## [YOUR TASK]
Would you set down all of the entries below exactly as they stand?

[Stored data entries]
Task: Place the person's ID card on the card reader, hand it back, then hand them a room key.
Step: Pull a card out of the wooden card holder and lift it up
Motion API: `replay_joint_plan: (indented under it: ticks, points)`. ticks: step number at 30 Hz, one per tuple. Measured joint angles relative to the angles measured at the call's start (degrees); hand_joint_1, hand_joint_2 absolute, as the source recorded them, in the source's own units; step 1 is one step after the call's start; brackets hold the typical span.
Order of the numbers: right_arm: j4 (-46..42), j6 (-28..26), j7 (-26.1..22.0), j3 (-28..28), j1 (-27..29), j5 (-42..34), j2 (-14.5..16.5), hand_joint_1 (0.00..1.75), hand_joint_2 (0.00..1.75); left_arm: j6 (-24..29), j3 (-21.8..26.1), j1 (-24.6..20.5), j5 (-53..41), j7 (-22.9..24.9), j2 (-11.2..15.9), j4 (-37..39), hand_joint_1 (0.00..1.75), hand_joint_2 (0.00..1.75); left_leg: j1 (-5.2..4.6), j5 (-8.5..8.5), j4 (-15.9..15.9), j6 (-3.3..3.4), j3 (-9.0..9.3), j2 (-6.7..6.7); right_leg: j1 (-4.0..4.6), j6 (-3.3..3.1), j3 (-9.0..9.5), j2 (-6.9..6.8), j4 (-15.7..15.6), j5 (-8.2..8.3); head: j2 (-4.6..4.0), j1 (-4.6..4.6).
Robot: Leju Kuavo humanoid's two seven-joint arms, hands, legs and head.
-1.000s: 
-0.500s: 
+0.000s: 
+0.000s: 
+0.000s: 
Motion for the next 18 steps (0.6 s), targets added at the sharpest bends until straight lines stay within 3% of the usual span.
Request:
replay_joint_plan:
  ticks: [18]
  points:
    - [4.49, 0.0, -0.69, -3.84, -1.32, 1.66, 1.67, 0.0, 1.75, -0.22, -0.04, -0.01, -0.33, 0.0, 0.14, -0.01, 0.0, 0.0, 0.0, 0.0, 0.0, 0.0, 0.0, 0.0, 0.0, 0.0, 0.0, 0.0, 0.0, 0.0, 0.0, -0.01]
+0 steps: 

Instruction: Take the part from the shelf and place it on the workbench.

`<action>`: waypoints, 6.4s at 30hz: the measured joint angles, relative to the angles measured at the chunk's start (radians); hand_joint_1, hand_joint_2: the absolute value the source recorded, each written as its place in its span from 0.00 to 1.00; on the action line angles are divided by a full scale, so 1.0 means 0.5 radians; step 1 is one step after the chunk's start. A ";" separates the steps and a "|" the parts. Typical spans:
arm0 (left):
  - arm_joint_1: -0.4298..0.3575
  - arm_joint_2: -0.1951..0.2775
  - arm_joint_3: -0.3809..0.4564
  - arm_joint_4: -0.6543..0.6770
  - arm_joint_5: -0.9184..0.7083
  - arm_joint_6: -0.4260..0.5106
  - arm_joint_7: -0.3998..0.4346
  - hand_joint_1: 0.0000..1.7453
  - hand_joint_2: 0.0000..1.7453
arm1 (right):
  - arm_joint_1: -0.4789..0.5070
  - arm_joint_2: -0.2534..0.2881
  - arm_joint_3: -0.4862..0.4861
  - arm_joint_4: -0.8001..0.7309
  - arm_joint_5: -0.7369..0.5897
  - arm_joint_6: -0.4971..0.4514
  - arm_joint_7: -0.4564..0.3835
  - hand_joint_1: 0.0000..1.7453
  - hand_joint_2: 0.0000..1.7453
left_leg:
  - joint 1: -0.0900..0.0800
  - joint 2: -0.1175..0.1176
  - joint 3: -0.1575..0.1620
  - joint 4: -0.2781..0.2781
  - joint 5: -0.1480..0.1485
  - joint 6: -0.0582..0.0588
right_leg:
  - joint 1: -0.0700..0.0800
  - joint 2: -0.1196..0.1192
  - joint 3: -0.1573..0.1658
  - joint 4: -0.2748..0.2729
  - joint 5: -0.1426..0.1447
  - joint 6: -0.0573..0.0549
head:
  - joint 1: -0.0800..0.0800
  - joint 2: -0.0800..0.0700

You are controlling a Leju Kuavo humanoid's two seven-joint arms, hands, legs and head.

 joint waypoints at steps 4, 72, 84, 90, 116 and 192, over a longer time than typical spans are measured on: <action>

## [COMPLETED TASK]
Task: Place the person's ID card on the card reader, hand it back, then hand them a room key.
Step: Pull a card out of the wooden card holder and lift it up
Motion API: `replay_joint_plan: (indented under it: ticks, points)`. ticks: step number at 30 Hz, one per tuple. Measured joint angles relative to the angles measured at the call's start (degrees); hand_joint_1, hand_joint_2 absolute, as the source recorded them, in the source's own units; step 1 is one step after the call's start; brackets hold the typical span.
Order of the numbers: right_arm: j4 (-46..42), j6 (-28..26), j7 (-26.1..22.0), j3 (-28..28), j1 (-27..29), j5 (-42..34), j2 (-14.5..16.5), hand_joint_1 (0.00..1.75), hand_joint_2 (0.00..1.75); left_arm: j6 (-24..29), j3 (-21.8..26.1), j1 (-24.6..20.5), j5 (-53..41), j7 (-22.9..24.9), j2 (-11.2..15.9), j4 (-37..39), hand_joint_1 (0.00..1.75), hand_joint_2 (0.00..1.75); left_leg: j1 (-5.2..4.6), j5 (-8.5..8.5), j4 (-15.9..15.9), j6 (-3.3..3.4), j3 (-9.0..9.3), j2 (-6.7..6.7); right_leg: j1 (-4.0..4.6), j6 (-3.3..3.1), j3 (-9.0..9.5), j2 (-6.9..6.8), j4 (-15.7..15.6), j5 (-8.2..8.3); head: j2 (-4.6..4.0), j1 (-4.6..4.6).
Robot: Leju Kuavo humanoid's two seven-joint arms, hands, legs and head.
-1.000s: 
-0.500s: 
+0.000s: 
+0.000s: 
+0.000s: 
Motion for the next 18 steps (0.6 s), targets added at the sharpest bends until straight lines stay within 3% of the usual span.
Request:
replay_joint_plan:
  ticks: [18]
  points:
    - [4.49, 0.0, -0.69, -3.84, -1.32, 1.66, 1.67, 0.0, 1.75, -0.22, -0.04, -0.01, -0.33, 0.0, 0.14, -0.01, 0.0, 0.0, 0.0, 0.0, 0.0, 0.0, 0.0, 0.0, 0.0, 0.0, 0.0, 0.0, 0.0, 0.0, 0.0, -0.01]
+0 steps: 

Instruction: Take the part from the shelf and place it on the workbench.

`<action>`: waypoints, 6.4s at 30hz: the measured joint angles, relative to the angles measured at the chunk's start (radians); hand_joint_1, hand_joint_2: the absolute value the source recorded, each written as its place in its span from 0.00 to 1.00; on the action line angles are divided by a full scale, so 1.0 means 0.5 radians; step 1 is one step after the chunk's start. A ";" separates the steps and a "|" the parts. Typical spans:
arm0 (left):
  - arm_joint_1: -0.4298..0.3575
  - arm_joint_2: -0.1951..0.2775
  - arm_joint_3: -0.3809..0.4564
  - arm_joint_4: -0.6543..0.6770
  - arm_joint_5: -0.9184..0.7083
  - arm_joint_6: -0.4260..0.5106
  - arm_joint_7: -0.3998..0.4346
  - hand_joint_1: 0.0000..1.7453
  - hand_joint_2: 0.0000..1.7453
arm1 (right):
  - arm_joint_1: -0.4789..0.5070
  - arm_joint_2: -0.2534..0.2881
  - arm_joint_3: -0.4862..0.4861
  - arm_joint_4: -0.8001..0.7309
  - arm_joint_5: -0.7369..0.5897
  - arm_joint_6: -0.4971..0.4514
  - arm_joint_7: -0.4564..0.3835
  - hand_joint_1: 0.0000..1.7453
  - hand_joint_2: 0.0000..1.7453
left_leg:
  - joint 1: -0.0900..0.0800
  - joint 2: -0.1175..0.1176
  - joint 3: -0.1575..0.1620
  - joint 4: -0.2781..0.2781
  - joint 5: -0.1480..0.1485
  - joint 6: -0.0582..0.0588
right_leg:
  - joint 1: -0.0700..0.0800
  - joint 2: -0.1196..0.1192
  - joint 3: -0.1573..0.1658
  - joint 4: -0.2748..0.2729
  - joint 5: -0.1426..0.1447
  - joint 6: -0.0573..0.0549
head:
  - joint 1: -0.0800..0.0800
  - joint 2: -0.0800..0.0700

You are controlling a Leju Kuavo humanoid's two seven-joint arms, hands, legs and head.

 joint waypoints at steps 4, 72, 84, 90, 116 and 192, over a longer time than typical spans are measured on: <action>

The requested output has been given in full.